Gratitude and thanksgiving are an integral part of most of our faith traditions all year long, but this is the week that we focus on thankfulness in our secular lives, as Americans—at least until we flip the cultural switch to full-blown consumerism on Friday morning — so let’s pause here and take stock, too. The work we’re doing can feel hopeless, the challenges too enormous and intractable, but we’re luckier than most. We have the hope that we draw from our congregations, spiritual communities, and practices. Sometimes it can seem distant, or tiny, but our faith traditions teach us how to both sit with grief and to look for the pinpricks of light shining through.
Our friends at the Yale Project on Climate Change Communication have queued up a chorus of gratitude in the climate change community by creating the #ClimateThanks hashtag. You can use the tag on Twitter if you Tweet, or on Facebook if you don’t, and you can get inspired by the #ClimateThanks others are sharing. Let the chorus feed you, so that on Friday, or next week, or next month, you can step forth boldly giving new attention to climate projects that have been languishing, or be inspired to reach out to others to take larger actions together.
Need some examples to get you started? Start here and and link to many, many more. Join the chorus.
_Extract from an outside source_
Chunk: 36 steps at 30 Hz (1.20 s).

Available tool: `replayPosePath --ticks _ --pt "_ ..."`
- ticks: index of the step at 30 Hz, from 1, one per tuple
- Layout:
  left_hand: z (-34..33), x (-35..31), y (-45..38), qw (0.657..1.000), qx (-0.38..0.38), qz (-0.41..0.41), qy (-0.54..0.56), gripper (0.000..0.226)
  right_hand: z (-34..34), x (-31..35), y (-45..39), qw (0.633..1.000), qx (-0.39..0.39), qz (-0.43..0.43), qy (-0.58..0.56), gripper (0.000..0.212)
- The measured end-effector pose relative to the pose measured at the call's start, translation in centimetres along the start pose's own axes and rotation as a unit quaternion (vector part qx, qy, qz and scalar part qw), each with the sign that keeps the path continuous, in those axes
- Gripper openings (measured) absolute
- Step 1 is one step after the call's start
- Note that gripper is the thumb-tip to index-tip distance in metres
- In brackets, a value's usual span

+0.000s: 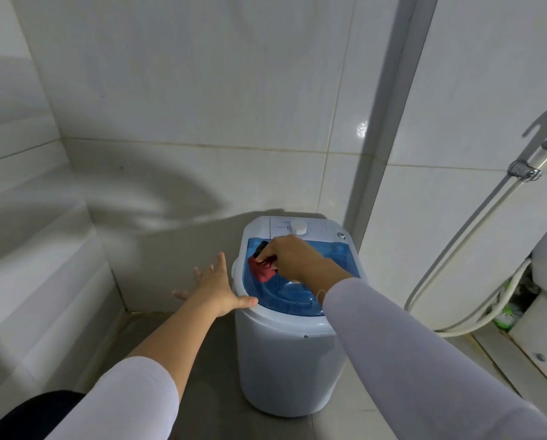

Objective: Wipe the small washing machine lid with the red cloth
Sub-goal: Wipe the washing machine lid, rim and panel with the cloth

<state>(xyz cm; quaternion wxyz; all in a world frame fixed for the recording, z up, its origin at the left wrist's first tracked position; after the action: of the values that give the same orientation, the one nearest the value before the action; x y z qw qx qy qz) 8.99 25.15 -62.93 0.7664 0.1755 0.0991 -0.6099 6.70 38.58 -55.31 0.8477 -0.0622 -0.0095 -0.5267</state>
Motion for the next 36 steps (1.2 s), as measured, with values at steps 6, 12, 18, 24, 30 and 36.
replayPosePath --ticks 6,12,18,24,30,36 --pt "-0.2 -0.3 -0.3 1.000 0.011 -0.005 0.002 0.129 -3.4 2.0 -0.4 0.999 0.023 0.038 0.007 0.050" --pt "-0.2 -0.3 -0.5 1.000 0.018 -0.008 -0.008 0.130 -3.3 1.6 -0.1 0.998 0.037 0.054 0.006 0.046" --pt "-0.4 -0.1 -0.5 1.000 0.011 -0.010 -0.004 0.127 -2.9 0.6 0.6 0.998 0.042 0.049 0.004 0.041" --pt "-0.3 -0.1 -0.4 1.000 0.004 -0.010 -0.013 0.125 -2.5 -1.9 1.6 0.999 0.041 0.019 0.022 0.040" --pt "-0.1 -0.4 -0.2 1.000 -0.005 -0.012 -0.023 0.124 -1.8 -4.7 2.9 0.999 0.024 -0.032 0.015 0.040" --pt "-0.1 -0.6 -0.3 0.999 -0.018 -0.010 -0.038 0.123 -1.0 -8.0 5.1 0.995 0.027 -0.095 0.011 0.037"
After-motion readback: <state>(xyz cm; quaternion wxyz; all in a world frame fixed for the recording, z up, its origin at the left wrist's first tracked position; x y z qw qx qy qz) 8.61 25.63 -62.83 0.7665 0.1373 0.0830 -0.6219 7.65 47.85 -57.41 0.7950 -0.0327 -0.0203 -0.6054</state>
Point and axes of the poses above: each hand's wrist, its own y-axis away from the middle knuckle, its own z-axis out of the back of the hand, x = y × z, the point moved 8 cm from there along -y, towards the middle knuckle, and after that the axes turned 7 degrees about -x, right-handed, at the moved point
- #ClimateThanks to so many leaders giving voice to the ethical concerns and spiritual grounding that guide their work.@Interfaith
- #ClimateThanks to nonprofit Groundswell, through whom PA IPL can help congregations [2014 edit: and now households] unplug from fossil fuels within budget.
- #ClimateThanks to CBC for shooting high (carbon neutrality) and proving how to get there with steps of all sizes (PA IPL Bright Idea webinar coming soon to a phone near you!)
- #ClimateThanks to the working Board of PA IPL, whose members donate expertise, hours, ideas, goodwill, and cash to keep us moving forward.
- #ClimateThanks to Congressman Matt Cartwright for being the member of the PA Congressional delegation to Washington who speaks up on climate change.